Re: [Gluster-devel] md-cache improvements

Raghavendra G Tue, 16 Aug 2016 23:13:36 -0700

On Fri, Aug 12, 2016 at 10:29 AM, Raghavendra G <[email protected]>
wrote:


>
>
> On Thu, Aug 11, 2016 at 9:31 AM, Raghavendra G <[email protected]>
> wrote:
>
>> Couple of more areas to explore:
>> 1. purging kernel dentry and/or page-cache too. Because of patch [1],
>> upcall notification can result in a call to inode_invalidate, which results
>> in an "invalidate" notification to fuse kernel module. While I am sure
>> that, this notification will purge page-cache from kernel, I am not sure
>> about dentries.
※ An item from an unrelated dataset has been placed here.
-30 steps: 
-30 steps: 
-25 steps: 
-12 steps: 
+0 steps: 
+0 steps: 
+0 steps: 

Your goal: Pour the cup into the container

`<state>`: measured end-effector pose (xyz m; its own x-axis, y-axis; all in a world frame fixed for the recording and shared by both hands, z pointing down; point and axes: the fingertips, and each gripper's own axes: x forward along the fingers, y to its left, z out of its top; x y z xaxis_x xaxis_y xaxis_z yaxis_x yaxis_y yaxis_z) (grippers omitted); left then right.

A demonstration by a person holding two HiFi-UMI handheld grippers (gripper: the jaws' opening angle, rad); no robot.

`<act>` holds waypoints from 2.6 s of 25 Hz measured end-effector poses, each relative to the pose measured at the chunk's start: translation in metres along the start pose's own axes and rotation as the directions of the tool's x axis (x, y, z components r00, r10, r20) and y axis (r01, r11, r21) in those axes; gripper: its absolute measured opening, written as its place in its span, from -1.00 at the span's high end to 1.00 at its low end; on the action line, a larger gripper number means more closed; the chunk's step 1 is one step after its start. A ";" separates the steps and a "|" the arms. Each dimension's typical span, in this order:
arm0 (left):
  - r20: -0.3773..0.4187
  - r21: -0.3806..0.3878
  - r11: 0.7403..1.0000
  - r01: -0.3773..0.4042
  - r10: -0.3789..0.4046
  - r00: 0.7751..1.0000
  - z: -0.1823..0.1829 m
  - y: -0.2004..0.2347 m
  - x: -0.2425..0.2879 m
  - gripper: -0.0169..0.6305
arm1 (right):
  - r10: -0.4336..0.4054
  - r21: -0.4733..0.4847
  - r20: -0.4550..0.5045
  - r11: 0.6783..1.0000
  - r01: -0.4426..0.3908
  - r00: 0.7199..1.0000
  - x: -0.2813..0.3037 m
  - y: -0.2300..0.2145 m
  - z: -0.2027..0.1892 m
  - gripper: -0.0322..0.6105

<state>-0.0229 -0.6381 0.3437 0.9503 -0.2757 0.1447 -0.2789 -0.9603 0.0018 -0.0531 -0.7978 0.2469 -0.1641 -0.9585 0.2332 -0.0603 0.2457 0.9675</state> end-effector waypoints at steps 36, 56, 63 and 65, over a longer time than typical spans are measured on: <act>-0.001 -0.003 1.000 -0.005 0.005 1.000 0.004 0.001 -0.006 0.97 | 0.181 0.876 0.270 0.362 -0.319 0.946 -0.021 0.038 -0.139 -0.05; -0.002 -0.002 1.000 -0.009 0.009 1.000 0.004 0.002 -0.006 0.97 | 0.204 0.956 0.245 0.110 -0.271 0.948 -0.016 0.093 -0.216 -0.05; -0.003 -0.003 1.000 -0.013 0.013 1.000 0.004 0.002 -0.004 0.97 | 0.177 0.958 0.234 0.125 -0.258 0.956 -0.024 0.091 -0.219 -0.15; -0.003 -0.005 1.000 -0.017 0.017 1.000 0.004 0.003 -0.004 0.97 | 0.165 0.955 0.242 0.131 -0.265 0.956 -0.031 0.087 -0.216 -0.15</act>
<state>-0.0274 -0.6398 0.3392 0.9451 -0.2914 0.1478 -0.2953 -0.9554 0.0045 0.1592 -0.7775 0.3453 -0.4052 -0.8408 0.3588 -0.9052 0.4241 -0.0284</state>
I assume if an inode is invalidated, it should result in a
>> lookup (from kernel to glusterfs). But neverthless, we should look into
>> differences between entry_invalidation and inode_invalidation and harness
>> them appropriately.
>>
>> 2. Granularity of invalidation. For eg., We shouldn't be purging
>> page-cache in kernel, because of a change in xattr used by an xlator (eg.,
>> dht layout xattr). We have to make sure that [1] is handling this. We need
>> to add more granularity into invaldation (like internal xattr invalidation,
>> user xattr invalidation, entry invalidation in kernel, page-cache
>> invalidation in kernel, attribute/stat invalidation in kernel etc) and use
>> them judiciously, while making sure other cached data remains to be present.
>>
>
> To stress the importance of this point, it should be noted that with tier
> there can be constant migration of files, which can result in spurious
> (from perspective of application) invalidations, even though application is
> not doing any writes on files [2][3][4]. Also, even if application is
> writing to file, there is no point in invalidating dentry cache. We should
> explore more ways to solve [2][3][4].
>
> 3. We've a long standing issue of spurious termination of fuse
> invalidation thread. Since after termination, the thread is not re-spawned,
> we would not be able to purge kernel entry/attribute/page-cache. This issue
> was touched upon during a discussion [5], though we didn't solve the
> problem then for lack of bandwidth. Csaba has agreed to work on this issue.
>

4. Flooding of network with upcall notifications. Is it a problem? If yes,
does upcall infra already solves it? Would NFS/SMB leases help here?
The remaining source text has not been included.